What lines in the listing below hold the string "camera"? Please copy them out.

# # # # # # #

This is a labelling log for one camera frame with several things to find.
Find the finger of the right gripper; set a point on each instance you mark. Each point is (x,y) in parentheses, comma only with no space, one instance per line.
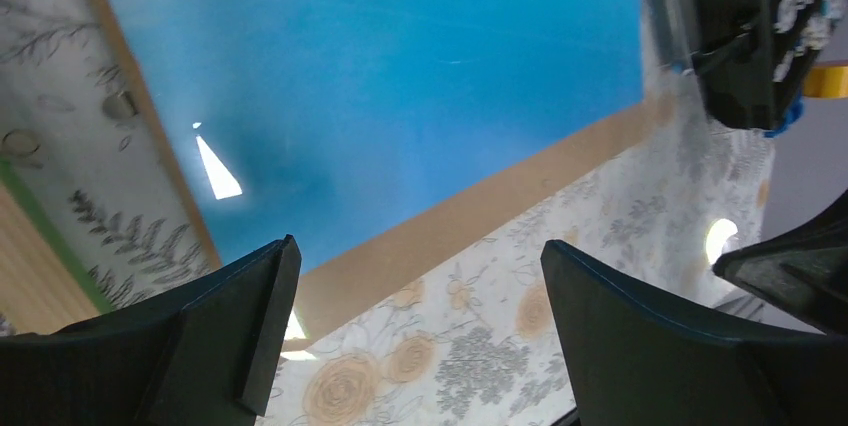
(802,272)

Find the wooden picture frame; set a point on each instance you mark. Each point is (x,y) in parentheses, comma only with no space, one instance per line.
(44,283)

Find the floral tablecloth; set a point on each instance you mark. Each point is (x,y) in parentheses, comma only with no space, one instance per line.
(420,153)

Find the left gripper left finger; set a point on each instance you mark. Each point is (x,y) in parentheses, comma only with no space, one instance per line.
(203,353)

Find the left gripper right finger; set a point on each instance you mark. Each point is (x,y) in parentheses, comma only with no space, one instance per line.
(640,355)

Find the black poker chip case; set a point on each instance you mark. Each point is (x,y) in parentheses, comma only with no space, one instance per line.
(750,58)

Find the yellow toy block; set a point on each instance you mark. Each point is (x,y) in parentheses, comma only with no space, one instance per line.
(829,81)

# # # # # # #

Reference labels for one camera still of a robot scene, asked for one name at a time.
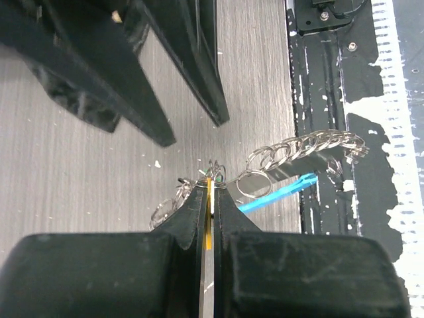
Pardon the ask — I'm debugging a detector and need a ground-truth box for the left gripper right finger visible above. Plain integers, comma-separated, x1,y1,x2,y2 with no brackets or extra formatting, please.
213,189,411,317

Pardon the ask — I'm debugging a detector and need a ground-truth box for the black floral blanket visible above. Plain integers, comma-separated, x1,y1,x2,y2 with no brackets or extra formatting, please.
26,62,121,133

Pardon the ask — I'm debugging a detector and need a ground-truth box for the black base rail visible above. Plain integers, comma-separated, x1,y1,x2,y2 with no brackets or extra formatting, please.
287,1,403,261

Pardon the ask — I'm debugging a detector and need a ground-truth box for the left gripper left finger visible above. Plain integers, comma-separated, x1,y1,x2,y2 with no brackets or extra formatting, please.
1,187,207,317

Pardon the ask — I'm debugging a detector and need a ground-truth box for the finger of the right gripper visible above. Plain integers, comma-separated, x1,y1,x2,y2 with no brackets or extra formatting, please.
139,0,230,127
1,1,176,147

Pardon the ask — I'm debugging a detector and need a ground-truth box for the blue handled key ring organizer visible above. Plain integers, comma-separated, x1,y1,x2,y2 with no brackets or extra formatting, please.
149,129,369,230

# # # # # # #

* _EXERCISE RESPONSE_
This is a labelling log for one camera frame with several things to find.
Reference labels for one camera still of a robot scene, asked for one name at a time.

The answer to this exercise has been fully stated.